By: Josephus Moses Gray In Beijing, China /
Although much has been written and published wildly about the United States of America (USA) and the People’s Republic of China (PRC) new competing interests in Africa over the last decade, generally attempting to reflect positively, and present a scholarly analysis of the two countries rising interests toward African’s governments and sovereign states on the continent, there is also enough in the broad narrative that is tendentious, and often hysterical and specious about the public perception of the world’s two rivals economic powers.
This analysis, which dipped into several international relations as relates the world’s two rivals economic powers’ rising interest in Africa is mainly focused on the two countries foreign aid assistance and investment in Liberia. It further discussed strategic importance nowadays China and U.S. attached to their relations with African states and governments.
This article similarly examines the positives and shortfalls of the world’s two rivals’ new diplomatic approaches towards Africa which many scholars argue are geared towards a win-win situation whilst others have different perspectives on China and USA new affection for African states and governments. By focusing on tangible factors as descriptive variables, the article aims to identify the underlying rationale of Beijing and Washington foreign policy and interest in Liberia and other African states. Considering my background, I tried to restrict myself from reaching definite conclusion as to which one of the two countries, USA or China, is most appreciated by Liberians, let the Liberian public make such determination.

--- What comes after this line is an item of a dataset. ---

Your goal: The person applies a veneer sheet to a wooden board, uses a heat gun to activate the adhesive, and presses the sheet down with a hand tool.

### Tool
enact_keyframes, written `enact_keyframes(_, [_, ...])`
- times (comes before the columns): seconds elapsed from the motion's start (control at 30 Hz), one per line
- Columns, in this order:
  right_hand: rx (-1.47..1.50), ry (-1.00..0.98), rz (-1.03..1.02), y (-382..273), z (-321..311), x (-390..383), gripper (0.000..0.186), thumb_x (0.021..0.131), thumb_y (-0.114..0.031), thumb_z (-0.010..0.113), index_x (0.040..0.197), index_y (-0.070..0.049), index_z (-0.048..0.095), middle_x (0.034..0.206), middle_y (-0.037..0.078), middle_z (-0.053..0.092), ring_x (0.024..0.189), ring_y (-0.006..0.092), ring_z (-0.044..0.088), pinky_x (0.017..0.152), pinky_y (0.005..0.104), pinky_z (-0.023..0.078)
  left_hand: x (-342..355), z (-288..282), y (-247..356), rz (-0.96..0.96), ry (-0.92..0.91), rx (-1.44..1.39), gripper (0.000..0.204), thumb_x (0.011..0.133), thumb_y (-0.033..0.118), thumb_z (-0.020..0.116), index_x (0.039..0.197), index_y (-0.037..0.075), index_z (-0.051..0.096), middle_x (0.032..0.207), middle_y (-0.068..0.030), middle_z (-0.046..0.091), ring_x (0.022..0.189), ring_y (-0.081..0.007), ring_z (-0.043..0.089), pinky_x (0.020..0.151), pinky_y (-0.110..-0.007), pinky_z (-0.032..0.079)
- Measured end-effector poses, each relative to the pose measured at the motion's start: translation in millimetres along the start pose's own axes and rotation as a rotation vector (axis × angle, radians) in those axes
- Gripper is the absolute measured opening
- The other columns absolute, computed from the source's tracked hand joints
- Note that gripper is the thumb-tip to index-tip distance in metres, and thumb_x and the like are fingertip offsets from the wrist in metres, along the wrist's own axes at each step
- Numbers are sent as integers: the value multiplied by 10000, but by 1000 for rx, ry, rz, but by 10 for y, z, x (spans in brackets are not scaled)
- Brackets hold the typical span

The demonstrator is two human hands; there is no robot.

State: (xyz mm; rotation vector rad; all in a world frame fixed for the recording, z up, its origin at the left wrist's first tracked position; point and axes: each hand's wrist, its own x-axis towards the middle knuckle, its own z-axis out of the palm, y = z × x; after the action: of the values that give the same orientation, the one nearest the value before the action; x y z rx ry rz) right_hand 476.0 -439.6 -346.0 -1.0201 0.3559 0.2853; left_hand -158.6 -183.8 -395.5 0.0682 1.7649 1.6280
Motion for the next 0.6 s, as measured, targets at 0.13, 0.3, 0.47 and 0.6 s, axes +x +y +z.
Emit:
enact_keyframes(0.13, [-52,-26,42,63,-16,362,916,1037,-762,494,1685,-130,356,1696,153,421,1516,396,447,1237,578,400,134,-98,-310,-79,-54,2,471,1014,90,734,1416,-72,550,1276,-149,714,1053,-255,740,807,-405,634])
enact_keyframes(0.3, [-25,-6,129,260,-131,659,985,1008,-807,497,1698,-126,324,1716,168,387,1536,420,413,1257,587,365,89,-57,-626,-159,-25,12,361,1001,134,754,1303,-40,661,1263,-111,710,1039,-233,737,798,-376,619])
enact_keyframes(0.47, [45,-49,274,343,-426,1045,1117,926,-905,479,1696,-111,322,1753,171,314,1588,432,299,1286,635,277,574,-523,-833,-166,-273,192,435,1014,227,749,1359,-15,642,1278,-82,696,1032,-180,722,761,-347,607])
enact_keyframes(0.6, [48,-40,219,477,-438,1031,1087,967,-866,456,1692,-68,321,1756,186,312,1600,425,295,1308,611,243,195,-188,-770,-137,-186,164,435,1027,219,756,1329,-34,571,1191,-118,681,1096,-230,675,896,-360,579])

This article is authored above personal feelings and emotion especially as one of the hundreds of Liberians that have been opportune to have profited from the governments of China and U.S. fellowships assistance to enroll at various highest academic institutions in both countries. I remained thankful to the two countries but very grateful to the government of France for greatly empowering me to enroll and complete my doctoral studies in International relations and foreign policy studies in Paris, France. As a courtesy, I respectfully joined the President of Liberia, His Excellency Mr. George Weah to reiterates how France situated at the button of my heart.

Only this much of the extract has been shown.